Anthony, although gifted in investigations and gaining access to the media, is so averse to (and inept at) asking for funds himself that the organization could falter within months. I believe that would be bad for America and for the cause of Christ. So, this is really a plea for everyone to throw a little money Trinity’s way.
You can do that by going to their website here.
Many thanks!
Hey Skippy, That was a sad broadcast. While I wholeheartedly agree that prosperity preachers money grubbing and making these promises is very bad I do have some concerns which I hope that you will speak to. I am concerned that the tone of some of these articles and videos may leave the impression that speaking in tongues, having words of knowledge, or signs wonders and miracles as outlined in scripture are no longer viable. How do you, and Trinity, balance going after these egregious offenders while not appearing to attack Christianity as a whole, or making Believers seem really gullible and stupid.
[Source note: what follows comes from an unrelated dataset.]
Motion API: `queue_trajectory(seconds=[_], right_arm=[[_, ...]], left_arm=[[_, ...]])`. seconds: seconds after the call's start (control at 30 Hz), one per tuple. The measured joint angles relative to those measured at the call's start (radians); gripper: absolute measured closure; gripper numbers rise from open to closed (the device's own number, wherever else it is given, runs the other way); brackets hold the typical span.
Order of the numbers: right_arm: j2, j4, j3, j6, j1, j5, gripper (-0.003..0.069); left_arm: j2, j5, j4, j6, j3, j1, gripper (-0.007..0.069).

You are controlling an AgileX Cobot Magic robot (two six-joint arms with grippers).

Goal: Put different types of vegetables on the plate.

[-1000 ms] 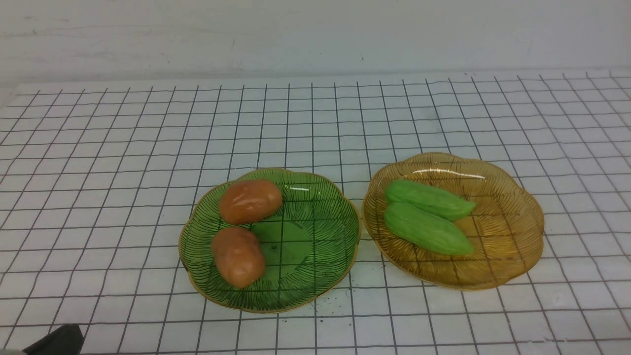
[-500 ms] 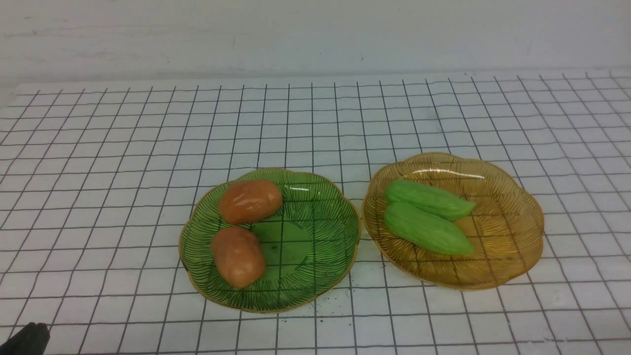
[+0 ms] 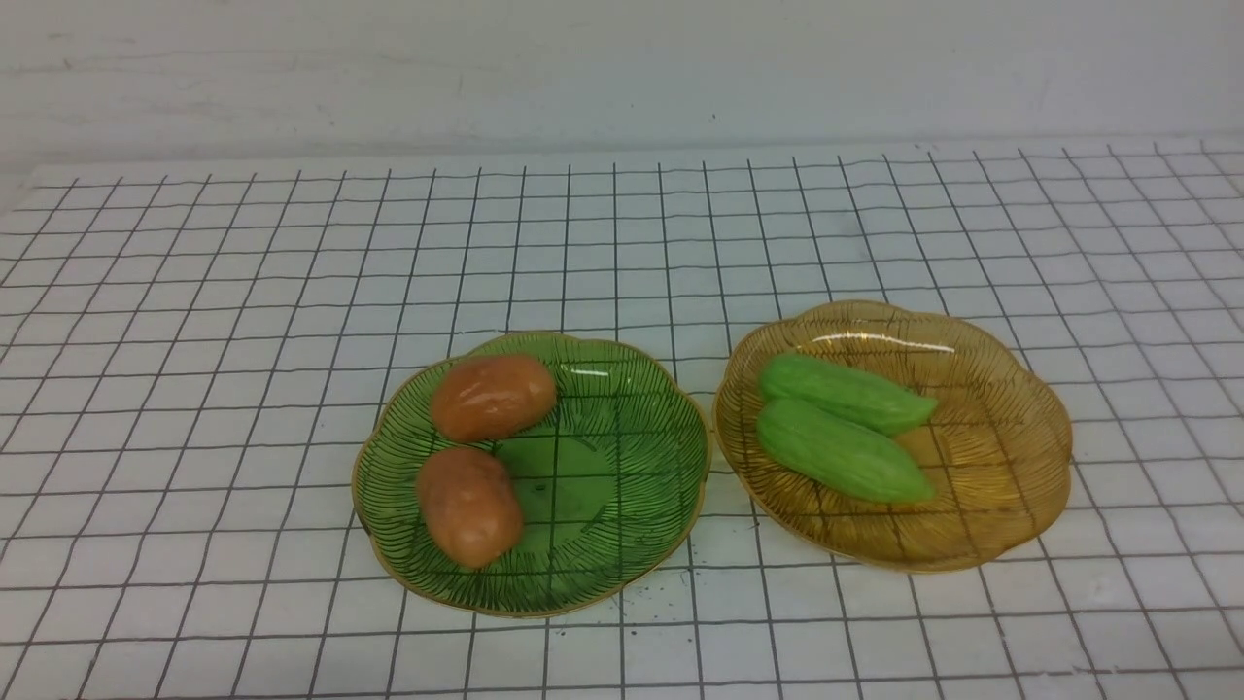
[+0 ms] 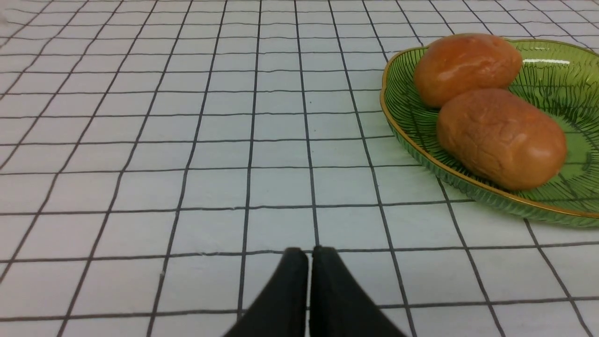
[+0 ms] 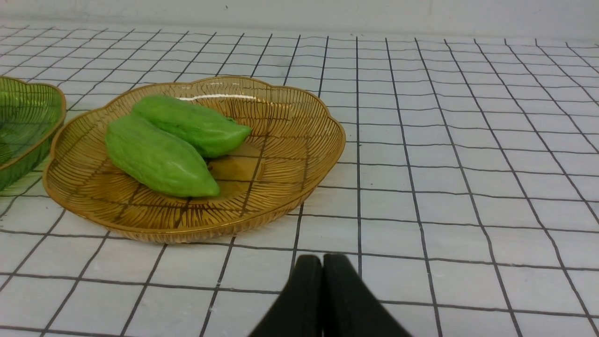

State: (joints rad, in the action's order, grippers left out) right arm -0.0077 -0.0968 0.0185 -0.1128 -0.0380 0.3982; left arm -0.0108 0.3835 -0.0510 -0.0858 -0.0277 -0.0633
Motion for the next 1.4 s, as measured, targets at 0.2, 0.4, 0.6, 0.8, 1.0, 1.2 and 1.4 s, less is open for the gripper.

While I totally agree that these folks are way out of Scriptural waters with their methods and practices and wonder how they sleep at night–I worry that by playing devil’s advocate, that you are really working his game plan for him and causing folks to turn away from following Jesus. Is there an equal and opposite reaction that y’all offer to support the REAL Christian principles of giving, and the real purpose of Holy Spirit gifts?
Since at least all the elders at our little church plus some other members pray in tongues and we pray for healings every Sunday, and we try to “die daily” like Paul says, we’re especially upset when hucksters use the ploy of a “move of the Holy Spirit” to rip off desperate people and enrich themselves. I hope we’re advancing His kingdom in small ways in our daily life, but only God knows if we are. I’m certainly aware of the beam in my own eye. Guess we’ll all find out one day.
It looks like the fraudsters are un-stoppable (2 Timothy 3:13)
It’s like a vicious/devious cycle, delaying the 2nd coming or the
Growth & Promotion of the True Church, from what I see of it (Eph 4:14; Eph 5:26)
Skippy must be a very nice person to have given such a softball answer to Sally’s question. I wonder if the real answer isn’t a bit different. No bible expert here, but I seem to recall someone saying something like, “True religion is this, to care for the widows and orphans.”
So to someone outside the church, to see televangelists get away with bilking widows and orphans for millions and the rest of the church turning a blind eye or giving them a pass, how can you think that Skippy’s folks are the Devil’s advocates? It seems to be that the entire REST of the Church is taking the Devil’s side, by making televangelism acceptable and only this tiny voice is saying, “What they are doing is wrong.”
Christianity is willingly participating in making itself irrelevant by their utter refusal to stop the planet in its tracks and throw televangelists off. If you haven’t called your congresscritter or state attorney general to complain about televangelist fraud, you are part of the problem, not part of the solution.